Task directions -> Copy exactly the lines of the material below that run from the one containing "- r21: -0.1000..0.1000" through the one containing "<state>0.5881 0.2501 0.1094". Copy no other lines.
------------
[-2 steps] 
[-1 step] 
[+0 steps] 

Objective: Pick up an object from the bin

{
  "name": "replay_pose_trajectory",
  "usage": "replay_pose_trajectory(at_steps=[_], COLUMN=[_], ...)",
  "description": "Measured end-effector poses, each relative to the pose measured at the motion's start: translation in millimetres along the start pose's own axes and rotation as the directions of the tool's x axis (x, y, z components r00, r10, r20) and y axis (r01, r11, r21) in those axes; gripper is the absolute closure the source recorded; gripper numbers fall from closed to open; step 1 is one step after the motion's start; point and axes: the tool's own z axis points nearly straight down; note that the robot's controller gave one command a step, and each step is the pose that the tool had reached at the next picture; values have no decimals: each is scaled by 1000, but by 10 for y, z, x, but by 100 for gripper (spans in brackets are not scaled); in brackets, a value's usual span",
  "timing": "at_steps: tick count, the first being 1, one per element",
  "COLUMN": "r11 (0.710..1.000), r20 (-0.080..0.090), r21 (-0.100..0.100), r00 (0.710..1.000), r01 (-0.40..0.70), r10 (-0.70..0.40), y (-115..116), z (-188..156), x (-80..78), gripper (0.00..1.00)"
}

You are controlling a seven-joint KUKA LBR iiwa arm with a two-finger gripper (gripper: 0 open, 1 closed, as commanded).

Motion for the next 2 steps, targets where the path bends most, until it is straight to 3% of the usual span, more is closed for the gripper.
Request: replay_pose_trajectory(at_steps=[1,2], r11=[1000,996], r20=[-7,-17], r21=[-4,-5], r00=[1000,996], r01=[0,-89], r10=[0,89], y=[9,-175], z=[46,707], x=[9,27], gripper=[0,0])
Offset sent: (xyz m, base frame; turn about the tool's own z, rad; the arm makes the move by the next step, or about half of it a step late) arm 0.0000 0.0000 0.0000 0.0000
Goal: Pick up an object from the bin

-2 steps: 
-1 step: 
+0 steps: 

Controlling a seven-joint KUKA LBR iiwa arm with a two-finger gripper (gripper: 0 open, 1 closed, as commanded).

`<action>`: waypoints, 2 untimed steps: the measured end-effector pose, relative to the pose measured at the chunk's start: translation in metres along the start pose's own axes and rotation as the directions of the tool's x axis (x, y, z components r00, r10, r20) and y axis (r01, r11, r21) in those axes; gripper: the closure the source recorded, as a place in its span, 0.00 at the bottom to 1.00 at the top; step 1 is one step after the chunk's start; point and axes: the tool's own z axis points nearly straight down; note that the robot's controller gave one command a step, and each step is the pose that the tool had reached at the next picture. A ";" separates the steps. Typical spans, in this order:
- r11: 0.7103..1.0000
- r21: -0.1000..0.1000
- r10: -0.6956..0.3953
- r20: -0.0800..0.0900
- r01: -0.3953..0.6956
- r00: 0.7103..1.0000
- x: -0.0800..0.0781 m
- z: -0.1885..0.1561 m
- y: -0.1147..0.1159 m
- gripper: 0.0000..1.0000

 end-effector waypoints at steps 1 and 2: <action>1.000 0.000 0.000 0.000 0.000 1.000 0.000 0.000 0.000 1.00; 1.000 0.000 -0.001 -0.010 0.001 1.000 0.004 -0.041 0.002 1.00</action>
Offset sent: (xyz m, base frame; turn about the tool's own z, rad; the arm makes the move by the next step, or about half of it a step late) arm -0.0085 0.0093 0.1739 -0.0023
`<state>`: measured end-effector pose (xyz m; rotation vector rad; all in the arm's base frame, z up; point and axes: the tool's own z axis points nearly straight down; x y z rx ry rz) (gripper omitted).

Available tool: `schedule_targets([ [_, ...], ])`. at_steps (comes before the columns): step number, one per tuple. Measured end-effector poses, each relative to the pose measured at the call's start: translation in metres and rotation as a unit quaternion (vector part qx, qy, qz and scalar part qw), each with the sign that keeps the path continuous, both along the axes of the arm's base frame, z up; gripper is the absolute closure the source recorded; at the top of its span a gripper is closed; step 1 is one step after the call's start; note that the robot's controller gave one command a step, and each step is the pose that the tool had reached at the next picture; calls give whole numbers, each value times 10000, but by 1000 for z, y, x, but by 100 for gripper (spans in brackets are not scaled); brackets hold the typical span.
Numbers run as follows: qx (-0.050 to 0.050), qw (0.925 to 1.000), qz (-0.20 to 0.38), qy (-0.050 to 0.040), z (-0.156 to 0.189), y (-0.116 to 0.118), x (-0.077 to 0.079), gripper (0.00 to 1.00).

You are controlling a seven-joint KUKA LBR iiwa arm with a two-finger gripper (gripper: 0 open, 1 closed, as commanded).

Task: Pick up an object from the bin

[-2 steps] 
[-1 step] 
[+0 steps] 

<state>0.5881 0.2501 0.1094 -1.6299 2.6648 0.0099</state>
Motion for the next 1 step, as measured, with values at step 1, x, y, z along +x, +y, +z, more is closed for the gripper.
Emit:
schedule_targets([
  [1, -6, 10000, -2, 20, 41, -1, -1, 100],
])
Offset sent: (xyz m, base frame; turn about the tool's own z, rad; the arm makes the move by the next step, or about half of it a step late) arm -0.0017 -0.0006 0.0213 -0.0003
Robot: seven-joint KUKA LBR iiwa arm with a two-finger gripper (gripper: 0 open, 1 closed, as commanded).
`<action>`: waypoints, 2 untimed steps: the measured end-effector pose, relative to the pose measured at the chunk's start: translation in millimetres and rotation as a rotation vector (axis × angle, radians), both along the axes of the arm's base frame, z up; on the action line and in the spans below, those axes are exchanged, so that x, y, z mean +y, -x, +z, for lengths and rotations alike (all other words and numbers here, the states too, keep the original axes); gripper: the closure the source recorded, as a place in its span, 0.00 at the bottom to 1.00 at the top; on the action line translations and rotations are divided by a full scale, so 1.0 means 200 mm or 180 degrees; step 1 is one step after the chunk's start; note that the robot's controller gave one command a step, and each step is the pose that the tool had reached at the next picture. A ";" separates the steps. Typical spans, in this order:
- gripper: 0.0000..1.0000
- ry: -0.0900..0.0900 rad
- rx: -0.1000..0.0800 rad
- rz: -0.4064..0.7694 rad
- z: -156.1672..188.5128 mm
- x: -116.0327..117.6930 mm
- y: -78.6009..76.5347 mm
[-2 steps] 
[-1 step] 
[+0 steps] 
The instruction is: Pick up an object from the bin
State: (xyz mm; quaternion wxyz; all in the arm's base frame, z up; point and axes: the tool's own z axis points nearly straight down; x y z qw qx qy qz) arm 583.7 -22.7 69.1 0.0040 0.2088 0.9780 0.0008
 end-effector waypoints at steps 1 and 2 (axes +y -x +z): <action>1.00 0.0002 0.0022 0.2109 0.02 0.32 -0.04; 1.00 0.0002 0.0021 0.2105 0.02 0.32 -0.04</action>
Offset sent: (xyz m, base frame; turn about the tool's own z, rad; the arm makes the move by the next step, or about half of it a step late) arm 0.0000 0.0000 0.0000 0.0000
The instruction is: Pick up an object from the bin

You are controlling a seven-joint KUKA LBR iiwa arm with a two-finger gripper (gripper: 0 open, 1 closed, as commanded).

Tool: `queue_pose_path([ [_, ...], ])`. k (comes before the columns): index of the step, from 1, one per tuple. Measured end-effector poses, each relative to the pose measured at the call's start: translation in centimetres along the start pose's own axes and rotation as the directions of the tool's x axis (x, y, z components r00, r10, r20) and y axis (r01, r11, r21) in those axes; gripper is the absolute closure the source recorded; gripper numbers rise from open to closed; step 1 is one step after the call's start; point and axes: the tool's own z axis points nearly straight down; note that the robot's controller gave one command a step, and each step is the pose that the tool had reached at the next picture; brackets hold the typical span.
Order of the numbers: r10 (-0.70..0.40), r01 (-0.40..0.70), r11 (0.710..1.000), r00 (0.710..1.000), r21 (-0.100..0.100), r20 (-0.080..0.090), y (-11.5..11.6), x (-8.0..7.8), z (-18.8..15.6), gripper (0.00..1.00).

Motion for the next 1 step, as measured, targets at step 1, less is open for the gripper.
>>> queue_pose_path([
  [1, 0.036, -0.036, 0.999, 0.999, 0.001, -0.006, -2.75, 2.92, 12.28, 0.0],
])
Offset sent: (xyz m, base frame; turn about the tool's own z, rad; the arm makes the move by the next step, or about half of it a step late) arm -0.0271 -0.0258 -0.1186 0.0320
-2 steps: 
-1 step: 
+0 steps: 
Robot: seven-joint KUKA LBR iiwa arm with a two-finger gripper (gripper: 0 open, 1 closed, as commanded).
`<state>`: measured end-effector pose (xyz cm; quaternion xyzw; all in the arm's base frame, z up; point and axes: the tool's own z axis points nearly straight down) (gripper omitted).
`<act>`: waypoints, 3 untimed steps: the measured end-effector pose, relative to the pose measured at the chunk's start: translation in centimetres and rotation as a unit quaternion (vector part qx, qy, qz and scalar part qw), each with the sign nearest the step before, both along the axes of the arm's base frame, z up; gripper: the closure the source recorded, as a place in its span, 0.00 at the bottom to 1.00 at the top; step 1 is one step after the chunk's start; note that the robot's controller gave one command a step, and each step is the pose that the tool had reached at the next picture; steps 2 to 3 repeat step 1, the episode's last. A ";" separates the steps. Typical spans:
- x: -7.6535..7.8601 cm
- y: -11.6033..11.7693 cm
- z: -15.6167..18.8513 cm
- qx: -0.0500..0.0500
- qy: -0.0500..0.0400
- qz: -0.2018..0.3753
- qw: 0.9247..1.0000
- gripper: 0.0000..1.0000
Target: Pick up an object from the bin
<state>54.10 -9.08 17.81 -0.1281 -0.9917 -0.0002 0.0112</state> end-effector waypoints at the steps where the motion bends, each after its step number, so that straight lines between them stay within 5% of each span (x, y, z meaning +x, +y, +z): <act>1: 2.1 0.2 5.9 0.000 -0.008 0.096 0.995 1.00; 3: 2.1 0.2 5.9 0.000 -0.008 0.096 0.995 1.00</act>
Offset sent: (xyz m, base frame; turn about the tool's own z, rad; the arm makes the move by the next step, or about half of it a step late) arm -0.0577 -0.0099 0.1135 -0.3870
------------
Exercise result ->
- r21: -0.1000..0.1000
- r10: -0.6956..0.3953
- r20: -0.0800..0.0900
- r01: -0.3953..0.6956
- r00: 0.7103..1.0000
- x: -0.0800..0.0781 m
- z: -0.1885..0.1561 m
- y: -0.1147..0.1159 m
- gripper: 0.0000..1.0000

 end-effector waypoints at steps 1 and 2: <action>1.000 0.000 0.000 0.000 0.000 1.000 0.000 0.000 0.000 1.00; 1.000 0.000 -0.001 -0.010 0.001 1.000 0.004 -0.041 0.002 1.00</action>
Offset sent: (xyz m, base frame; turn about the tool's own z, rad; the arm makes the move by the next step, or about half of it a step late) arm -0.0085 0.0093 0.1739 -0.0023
`<state>`: measured end-effector pose (xyz m; rotation vector rad; all in the arm's base frame, z up; point and axes: the tool's own z axis points nearly straight down; x y z rx ry rz) (gripper omitted).

Available tool: `schedule_targets([ [_, ...], ])`. at_steps (comes before the columns): step number, one per tuple. Measured end-effector poses, each relative to the pose measured at the call's start: translation in metres and rotation as a unit quaternion (vector part qx, qy, qz and scalar part qw), each with the sign that keeps the path continuous, both along the axes of the arm's base frame, z up; gripper is the absolute closure the source recorded; at the top of its span a gripper is closed; step 1 is one step after the call's start; note that the robot's controller gave one command a step, and each step is the pose that the tool had reached at the next picture; calls give whole numbers, each value times 10000, but by 1000 for z, y, x, but by 100 for gripper (spans in brackets are not scaled); brackets hold the typical span.
Numbers run as follows: qx (-0.050 to 0.050), qw (0.925 to 1.000), qz (-0.20 to 0.38), qy (-0.050 to 0.040), z (-0.156 to 0.189), y (-0.116 to 0.118), x (-0.077 to 0.079), gripper (0.00 to 1.00).

You are controlling a seven-joint KUKA LBR iiwa arm with a two-finger gripper (gripper: 0 open, 1 closed, as commanded).

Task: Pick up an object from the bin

[-2 steps] 
[-1 step] 
[+0 steps] 

<state>0.5881 0.2501 0.1094 -1.6299 2.6648 0.0099</state>

That is the complete output for this exercise.